→ What you are asked to do
Starting with the line that contains "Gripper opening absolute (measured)" and stopping after the line that contains "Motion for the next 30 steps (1", return each line below exactly as written, with no others.

→ Provided material
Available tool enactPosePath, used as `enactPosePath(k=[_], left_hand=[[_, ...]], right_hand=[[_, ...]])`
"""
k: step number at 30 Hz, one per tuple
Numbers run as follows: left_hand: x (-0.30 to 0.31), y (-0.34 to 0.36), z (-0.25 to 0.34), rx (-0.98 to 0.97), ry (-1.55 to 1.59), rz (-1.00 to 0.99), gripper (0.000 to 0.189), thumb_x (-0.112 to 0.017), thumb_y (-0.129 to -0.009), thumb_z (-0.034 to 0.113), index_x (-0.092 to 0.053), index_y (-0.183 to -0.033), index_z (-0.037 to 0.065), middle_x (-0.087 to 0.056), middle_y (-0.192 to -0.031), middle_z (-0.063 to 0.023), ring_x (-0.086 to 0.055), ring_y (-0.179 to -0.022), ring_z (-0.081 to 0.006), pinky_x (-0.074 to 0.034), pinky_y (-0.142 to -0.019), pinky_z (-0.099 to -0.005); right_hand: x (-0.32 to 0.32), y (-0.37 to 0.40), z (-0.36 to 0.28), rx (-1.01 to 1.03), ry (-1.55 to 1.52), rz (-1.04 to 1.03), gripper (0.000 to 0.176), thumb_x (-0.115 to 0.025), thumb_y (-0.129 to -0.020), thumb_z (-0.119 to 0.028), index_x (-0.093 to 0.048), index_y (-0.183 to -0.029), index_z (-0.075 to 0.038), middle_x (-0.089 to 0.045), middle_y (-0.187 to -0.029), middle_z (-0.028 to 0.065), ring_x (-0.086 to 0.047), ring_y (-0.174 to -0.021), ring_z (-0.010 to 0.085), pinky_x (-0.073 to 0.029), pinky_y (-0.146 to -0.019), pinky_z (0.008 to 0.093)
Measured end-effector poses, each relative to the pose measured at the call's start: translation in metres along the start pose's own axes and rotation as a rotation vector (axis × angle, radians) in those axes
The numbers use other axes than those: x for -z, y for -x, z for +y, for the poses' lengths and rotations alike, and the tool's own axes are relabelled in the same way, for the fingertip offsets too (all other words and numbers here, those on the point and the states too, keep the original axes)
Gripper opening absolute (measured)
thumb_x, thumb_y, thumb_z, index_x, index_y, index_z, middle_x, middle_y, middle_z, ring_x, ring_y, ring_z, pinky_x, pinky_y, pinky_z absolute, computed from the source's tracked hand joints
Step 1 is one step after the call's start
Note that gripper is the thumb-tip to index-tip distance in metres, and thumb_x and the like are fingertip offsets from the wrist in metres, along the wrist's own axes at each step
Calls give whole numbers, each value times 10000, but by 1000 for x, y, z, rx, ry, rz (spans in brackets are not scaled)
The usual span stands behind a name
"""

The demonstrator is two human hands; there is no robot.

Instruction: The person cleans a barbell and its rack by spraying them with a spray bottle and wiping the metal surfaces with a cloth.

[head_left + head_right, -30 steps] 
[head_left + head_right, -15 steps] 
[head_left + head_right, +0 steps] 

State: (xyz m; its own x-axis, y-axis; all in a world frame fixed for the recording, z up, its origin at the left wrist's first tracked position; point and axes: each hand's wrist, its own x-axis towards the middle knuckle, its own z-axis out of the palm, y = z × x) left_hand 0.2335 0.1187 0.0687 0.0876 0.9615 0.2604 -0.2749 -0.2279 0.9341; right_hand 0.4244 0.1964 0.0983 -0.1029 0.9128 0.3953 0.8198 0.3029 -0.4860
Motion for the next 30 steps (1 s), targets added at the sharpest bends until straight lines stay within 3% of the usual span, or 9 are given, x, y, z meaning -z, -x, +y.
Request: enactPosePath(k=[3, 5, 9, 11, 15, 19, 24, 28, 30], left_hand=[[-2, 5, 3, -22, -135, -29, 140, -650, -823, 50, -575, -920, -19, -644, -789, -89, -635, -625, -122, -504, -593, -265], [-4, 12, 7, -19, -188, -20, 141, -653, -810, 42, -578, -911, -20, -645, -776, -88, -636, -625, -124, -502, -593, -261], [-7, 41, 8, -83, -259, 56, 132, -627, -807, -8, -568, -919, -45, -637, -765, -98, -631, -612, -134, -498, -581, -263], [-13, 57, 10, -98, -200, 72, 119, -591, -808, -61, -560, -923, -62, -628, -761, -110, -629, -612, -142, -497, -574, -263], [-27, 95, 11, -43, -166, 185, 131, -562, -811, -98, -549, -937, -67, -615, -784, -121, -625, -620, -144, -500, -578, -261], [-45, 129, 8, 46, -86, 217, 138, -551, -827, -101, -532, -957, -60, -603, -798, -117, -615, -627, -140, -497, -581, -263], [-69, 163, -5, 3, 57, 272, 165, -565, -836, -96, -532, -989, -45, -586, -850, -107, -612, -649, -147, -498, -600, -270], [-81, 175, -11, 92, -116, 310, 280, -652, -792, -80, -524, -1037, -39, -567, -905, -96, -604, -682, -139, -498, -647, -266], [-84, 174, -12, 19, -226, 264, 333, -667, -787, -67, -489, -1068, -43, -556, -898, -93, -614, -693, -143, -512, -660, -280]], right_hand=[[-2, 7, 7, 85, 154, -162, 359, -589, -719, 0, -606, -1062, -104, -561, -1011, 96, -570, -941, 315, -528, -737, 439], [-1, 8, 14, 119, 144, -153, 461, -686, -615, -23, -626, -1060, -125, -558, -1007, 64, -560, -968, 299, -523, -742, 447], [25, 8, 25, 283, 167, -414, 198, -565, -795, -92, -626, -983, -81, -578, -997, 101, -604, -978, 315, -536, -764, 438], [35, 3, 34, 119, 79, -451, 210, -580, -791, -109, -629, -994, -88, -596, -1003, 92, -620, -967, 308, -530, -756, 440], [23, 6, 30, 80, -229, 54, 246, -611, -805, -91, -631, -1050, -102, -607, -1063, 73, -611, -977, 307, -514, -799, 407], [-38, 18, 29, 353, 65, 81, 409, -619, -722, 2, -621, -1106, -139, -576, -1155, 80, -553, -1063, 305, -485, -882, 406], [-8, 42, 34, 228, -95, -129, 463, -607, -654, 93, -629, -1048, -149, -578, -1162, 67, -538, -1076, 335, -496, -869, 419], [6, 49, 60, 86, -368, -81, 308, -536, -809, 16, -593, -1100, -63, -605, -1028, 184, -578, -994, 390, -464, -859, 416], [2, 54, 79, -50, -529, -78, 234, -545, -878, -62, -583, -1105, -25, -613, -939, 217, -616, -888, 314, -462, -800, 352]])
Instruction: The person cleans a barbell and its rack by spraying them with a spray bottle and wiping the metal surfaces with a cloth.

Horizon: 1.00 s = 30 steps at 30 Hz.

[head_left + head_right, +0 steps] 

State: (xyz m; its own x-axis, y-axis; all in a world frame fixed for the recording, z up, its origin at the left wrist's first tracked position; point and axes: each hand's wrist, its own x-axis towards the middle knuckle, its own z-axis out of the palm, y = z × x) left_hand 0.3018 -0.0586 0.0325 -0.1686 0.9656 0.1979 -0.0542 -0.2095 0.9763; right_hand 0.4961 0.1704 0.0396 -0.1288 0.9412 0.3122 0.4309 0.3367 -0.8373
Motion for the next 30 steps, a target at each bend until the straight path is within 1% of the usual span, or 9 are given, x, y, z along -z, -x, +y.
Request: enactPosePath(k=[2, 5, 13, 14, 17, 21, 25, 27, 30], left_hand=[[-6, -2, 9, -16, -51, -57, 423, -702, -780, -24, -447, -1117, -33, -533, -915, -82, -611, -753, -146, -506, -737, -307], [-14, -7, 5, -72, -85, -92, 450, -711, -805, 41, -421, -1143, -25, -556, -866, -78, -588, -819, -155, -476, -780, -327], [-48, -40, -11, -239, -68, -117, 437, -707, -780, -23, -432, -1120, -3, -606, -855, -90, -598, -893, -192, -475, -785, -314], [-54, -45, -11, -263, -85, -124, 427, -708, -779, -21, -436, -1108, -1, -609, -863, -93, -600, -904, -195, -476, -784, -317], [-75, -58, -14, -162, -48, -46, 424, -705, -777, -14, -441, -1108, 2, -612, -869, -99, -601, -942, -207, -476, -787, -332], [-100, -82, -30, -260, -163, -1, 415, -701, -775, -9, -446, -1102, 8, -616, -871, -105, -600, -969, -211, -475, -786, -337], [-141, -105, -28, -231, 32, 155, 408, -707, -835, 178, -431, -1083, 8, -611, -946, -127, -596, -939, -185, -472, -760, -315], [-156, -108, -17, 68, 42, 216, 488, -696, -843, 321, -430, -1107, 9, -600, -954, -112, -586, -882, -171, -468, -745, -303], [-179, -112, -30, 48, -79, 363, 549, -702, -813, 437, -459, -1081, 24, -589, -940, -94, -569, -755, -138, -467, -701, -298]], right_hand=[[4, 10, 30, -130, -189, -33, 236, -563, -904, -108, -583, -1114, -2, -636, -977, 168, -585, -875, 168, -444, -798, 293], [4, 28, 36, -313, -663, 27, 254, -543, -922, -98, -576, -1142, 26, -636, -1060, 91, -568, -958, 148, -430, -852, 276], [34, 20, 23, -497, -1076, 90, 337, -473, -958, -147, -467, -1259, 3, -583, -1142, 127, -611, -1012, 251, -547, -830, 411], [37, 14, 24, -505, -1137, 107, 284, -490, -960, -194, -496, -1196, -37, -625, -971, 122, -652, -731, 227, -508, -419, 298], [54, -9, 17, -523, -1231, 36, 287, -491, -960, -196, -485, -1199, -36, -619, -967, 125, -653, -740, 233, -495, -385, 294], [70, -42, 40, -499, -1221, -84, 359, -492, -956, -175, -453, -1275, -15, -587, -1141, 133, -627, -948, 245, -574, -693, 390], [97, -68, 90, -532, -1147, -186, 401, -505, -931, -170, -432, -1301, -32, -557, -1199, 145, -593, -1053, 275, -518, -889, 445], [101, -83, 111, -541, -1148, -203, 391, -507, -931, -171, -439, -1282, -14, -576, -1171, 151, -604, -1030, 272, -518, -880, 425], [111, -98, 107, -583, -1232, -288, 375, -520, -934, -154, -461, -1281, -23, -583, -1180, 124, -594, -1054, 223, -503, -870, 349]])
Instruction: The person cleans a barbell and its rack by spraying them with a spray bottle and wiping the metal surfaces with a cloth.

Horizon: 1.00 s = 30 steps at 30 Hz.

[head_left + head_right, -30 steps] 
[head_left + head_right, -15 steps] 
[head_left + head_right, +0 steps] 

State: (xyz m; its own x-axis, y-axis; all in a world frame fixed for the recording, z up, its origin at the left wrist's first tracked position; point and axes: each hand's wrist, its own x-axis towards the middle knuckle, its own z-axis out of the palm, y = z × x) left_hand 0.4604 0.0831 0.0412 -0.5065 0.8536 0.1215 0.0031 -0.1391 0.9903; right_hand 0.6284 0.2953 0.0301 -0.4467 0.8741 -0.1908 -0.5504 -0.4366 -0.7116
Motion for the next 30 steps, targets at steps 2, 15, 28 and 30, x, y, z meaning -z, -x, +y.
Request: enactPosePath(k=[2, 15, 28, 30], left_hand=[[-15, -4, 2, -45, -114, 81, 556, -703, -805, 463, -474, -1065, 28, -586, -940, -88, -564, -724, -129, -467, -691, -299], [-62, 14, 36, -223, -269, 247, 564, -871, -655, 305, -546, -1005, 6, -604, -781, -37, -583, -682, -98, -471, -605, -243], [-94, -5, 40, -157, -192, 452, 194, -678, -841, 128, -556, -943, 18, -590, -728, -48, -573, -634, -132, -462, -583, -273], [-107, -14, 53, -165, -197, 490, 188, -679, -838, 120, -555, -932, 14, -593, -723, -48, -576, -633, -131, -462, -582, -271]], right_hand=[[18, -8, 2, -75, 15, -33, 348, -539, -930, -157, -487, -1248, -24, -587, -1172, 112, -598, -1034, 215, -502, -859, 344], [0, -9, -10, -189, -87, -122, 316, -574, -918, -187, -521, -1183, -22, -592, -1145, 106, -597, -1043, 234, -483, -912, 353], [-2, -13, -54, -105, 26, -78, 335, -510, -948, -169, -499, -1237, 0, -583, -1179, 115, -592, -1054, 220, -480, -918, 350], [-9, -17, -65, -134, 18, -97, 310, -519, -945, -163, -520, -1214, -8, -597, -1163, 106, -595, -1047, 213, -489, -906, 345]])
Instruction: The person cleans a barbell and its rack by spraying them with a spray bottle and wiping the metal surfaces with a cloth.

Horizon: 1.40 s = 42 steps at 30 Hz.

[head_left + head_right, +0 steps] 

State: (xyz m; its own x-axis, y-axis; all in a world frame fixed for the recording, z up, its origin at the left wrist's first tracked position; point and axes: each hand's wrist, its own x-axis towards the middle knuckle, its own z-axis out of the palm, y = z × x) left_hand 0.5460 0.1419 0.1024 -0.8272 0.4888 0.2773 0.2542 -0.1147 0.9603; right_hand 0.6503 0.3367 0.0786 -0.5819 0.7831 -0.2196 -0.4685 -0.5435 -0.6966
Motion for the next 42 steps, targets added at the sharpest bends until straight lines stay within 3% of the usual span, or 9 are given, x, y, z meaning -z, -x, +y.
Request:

→ Output
Gripper opening absolute (measured)
thumb_x, thumb_y, thumb_z, index_x, index_y, index_z, middle_x, middle_y, middle_z, ring_x, ring_y, ring_z, pinky_x, pinky_y, pinky_z absolute, computed from the source's tracked hand joints
Step 1 is one step after the call's start
Note that gripper is the thumb-tip to index-tip distance in metres, and thumb_x and the like are fingertip offsets from the wrist in metres, along the wrist's own axes at each step
Calls give whole numbers, each value times 10000, but by 1000 for x, y, z, rx, ry, rz (spans in brackets are not scaled)
The usual span stands behind a name
"""

The demonstrator is two human hands; there is no robot.

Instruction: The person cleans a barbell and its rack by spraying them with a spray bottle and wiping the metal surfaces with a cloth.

[head_left + head_right, -30 steps] 
[head_left + head_right, -15 steps] 
[head_left + head_right, +0 steps] 

State: (xyz m; its own x-axis, y-axis; all in a world frame fixed for the recording, z up, its origin at the left wrist's first tracked position; point and axes: each hand's wrist, its own x-axis towards the middle knuckle, its own z-axis out of the palm, y = z × x) left_hand 0.2335 0.1187 0.0687 0.0876 0.9615 0.2604 -0.2749 -0.2279 0.9341; right_hand 0.4244 0.1964 0.0983 -0.1029 0.9128 0.3953 0.8198 0.3029 -0.4860
Motion for the next 30 steps (1 s), targets added at the sharpest bends until straight lines stay within 3% of the usual span, or 9 are given, x, y, z meaning -z, -x, +y.

The exercise was answered in full.